_YOUR TASK_
Starting from the first line below, count every line holding the word "list", then state the total alone.

(Collection entries)
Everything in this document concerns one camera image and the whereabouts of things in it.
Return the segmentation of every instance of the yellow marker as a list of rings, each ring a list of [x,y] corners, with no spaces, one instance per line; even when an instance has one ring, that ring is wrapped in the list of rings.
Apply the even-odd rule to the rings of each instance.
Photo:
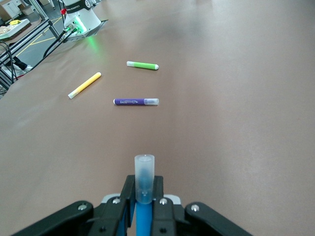
[[[95,75],[86,80],[83,84],[77,87],[72,93],[68,95],[69,98],[73,99],[76,95],[78,95],[81,91],[83,91],[87,86],[97,80],[102,74],[97,72]]]
[[[19,24],[19,23],[21,23],[21,21],[20,20],[15,20],[15,21],[11,21],[10,22],[10,25],[17,25],[17,24]]]

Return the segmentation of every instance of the marker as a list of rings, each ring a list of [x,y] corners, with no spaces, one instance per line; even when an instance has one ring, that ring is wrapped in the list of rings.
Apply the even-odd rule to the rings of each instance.
[[[134,158],[136,190],[136,235],[150,236],[152,224],[152,194],[154,156],[137,155]]]
[[[158,98],[116,98],[115,105],[158,105]]]
[[[139,67],[139,68],[145,68],[145,69],[151,69],[151,70],[157,70],[159,67],[157,64],[135,62],[135,61],[127,61],[127,66]]]
[[[77,87],[72,93],[68,94],[68,97],[73,99],[76,95],[82,92],[87,86],[89,86],[91,83],[97,80],[101,75],[102,75],[101,73],[97,72],[95,75],[93,75],[88,80],[86,80],[83,84]]]

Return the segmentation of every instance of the purple marker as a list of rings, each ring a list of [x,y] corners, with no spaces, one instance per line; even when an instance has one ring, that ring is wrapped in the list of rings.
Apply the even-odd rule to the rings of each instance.
[[[116,98],[115,105],[158,105],[158,98]]]

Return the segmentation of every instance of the blue marker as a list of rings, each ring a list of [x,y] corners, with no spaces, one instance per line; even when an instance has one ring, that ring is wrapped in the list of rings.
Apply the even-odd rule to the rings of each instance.
[[[152,223],[152,193],[154,156],[137,155],[134,158],[136,181],[136,235],[150,236]]]

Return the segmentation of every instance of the white marker cap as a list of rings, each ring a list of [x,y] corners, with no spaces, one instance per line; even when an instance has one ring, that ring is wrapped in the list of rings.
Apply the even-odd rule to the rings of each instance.
[[[134,62],[133,61],[127,61],[127,66],[134,66]]]
[[[159,99],[158,98],[145,98],[144,105],[158,105]]]
[[[73,92],[71,92],[70,94],[68,94],[68,97],[70,98],[70,99],[73,99],[76,95],[78,95],[79,93],[78,93],[78,91],[77,90],[75,90],[75,91],[73,91]]]
[[[152,202],[154,181],[154,156],[137,155],[134,158],[136,200],[142,204]]]

_SOLUTION TO THIS TASK_
5